START Records for the exercise
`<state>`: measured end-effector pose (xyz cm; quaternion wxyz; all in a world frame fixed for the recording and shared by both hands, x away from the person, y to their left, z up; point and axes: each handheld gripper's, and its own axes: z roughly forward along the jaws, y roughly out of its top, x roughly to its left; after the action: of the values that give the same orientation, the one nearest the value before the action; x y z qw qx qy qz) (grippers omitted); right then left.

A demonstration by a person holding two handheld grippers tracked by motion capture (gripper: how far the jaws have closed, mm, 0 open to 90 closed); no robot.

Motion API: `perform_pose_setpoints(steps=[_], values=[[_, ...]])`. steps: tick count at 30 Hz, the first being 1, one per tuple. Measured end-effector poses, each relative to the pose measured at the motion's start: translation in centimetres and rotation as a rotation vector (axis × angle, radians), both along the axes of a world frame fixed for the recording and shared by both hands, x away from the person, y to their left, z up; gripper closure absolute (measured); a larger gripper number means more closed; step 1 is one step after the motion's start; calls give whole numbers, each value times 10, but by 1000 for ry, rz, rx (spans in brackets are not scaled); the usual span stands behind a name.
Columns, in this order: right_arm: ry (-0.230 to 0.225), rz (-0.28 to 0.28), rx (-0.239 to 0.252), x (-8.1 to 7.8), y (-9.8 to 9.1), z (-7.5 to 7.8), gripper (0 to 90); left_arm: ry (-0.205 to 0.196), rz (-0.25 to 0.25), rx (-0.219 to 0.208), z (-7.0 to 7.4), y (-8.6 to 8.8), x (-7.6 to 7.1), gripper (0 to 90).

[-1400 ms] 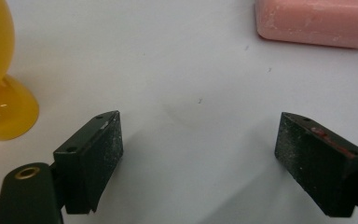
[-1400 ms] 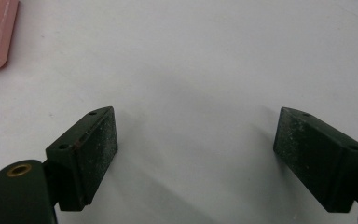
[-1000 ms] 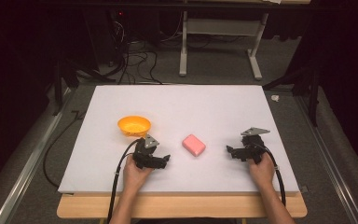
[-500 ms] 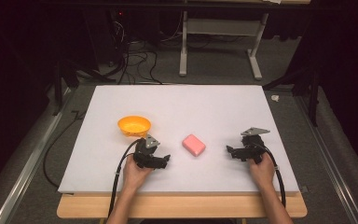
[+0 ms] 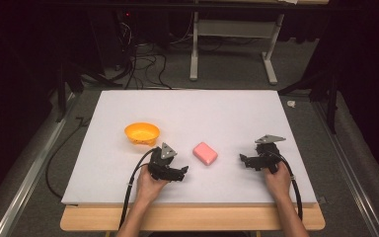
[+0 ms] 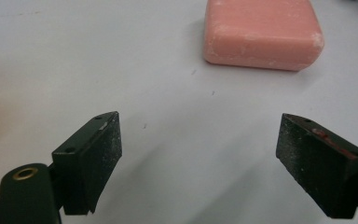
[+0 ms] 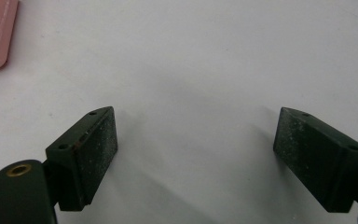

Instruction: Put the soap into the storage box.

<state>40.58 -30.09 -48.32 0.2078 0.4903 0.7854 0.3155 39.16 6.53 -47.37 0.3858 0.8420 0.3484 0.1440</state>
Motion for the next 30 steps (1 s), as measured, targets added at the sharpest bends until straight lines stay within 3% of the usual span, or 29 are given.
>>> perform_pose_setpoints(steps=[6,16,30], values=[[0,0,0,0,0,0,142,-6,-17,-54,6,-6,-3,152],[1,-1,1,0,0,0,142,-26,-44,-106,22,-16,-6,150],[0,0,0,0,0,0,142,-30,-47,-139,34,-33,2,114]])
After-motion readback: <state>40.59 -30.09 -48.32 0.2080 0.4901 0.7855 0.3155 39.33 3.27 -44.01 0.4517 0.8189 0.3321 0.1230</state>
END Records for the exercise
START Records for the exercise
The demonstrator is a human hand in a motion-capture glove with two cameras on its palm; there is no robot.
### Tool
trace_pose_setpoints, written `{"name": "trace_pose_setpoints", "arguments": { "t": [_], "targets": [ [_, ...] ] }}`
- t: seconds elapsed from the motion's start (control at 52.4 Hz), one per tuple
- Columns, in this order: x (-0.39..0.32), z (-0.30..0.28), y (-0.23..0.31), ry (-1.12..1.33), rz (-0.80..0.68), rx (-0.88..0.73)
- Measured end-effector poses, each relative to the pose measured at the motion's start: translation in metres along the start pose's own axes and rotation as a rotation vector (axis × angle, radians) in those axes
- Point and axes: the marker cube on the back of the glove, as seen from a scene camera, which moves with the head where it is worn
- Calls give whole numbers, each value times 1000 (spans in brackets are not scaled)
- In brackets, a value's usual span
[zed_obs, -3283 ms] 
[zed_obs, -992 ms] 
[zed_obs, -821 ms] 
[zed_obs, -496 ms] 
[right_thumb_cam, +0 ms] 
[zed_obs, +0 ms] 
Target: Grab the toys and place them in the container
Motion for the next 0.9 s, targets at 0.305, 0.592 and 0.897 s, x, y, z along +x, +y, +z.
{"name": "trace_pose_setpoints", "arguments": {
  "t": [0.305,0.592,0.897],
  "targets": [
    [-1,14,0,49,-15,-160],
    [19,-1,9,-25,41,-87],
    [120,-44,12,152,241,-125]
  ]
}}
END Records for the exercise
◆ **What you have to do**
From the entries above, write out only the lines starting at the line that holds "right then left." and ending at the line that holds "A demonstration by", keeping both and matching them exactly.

◆ **Result for this task**
`<state>`: measured end-effector pose (xyz cm; quaternion wxyz; all in a world frame fixed for the recording and shared by both hands, x away from the person, y to their left, z up; point and axes: each handheld gripper's, and its own axes: z roughly forward along the jaws, y roughly out of its top, x roughly to its left; after the action: of the values that give the same orientation, the one nearest the value before the action; x y z qw qx qy qz) (grippers omitted); right then left.

A demonstration by a person holding two handheld grippers tracked by motion capture (gripper: how far the jaws have closed, mm, 0 open to 90 closed); no robot.

Nothing more will be written for this answer.